### Aim of the task
Which lines of the material contain the word "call"? Show each one.

★ ★ ★ ★

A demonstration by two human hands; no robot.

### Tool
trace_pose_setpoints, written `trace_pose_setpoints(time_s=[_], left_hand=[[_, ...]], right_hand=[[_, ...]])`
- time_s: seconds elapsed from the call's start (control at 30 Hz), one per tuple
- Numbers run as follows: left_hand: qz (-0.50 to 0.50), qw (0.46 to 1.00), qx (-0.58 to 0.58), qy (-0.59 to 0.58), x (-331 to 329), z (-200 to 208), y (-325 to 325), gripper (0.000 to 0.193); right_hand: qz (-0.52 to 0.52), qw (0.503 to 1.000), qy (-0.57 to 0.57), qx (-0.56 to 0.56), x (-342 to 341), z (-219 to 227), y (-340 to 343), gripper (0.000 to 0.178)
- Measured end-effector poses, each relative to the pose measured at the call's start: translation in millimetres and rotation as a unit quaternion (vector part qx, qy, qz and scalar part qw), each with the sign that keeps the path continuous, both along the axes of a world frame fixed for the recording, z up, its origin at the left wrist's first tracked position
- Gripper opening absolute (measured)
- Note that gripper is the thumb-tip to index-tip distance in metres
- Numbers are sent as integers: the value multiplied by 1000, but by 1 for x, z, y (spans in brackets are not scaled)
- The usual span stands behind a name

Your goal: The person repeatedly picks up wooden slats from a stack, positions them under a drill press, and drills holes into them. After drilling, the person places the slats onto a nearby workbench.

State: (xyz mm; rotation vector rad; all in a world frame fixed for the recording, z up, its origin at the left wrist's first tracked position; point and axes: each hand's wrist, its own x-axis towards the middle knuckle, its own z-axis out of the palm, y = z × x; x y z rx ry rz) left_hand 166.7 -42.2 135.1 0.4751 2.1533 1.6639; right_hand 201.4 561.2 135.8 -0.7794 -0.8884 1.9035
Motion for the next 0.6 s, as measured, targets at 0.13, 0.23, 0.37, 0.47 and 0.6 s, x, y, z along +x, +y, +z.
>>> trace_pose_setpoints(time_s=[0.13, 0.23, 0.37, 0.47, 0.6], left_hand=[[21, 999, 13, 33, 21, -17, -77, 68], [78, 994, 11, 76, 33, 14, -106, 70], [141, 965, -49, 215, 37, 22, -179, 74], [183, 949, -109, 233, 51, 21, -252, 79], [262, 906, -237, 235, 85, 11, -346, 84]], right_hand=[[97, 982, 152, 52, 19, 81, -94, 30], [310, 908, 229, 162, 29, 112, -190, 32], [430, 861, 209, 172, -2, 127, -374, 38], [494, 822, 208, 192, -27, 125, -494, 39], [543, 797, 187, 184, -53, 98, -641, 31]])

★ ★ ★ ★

### Written solution
- time_s: seconds elapsed from the call's start (control at 30 Hz), one per tuple
- Measured end-effector poses, each relative to the pose measured at the call's start: translation in millimetres and rotation as a unit quaternion (vector part qx, qy, qz and scalar part qw), each with the sign that keeps the path continuous, both along the axes of a world frame fixed for the recording, z up, its origin at the left wrist's first tracked position

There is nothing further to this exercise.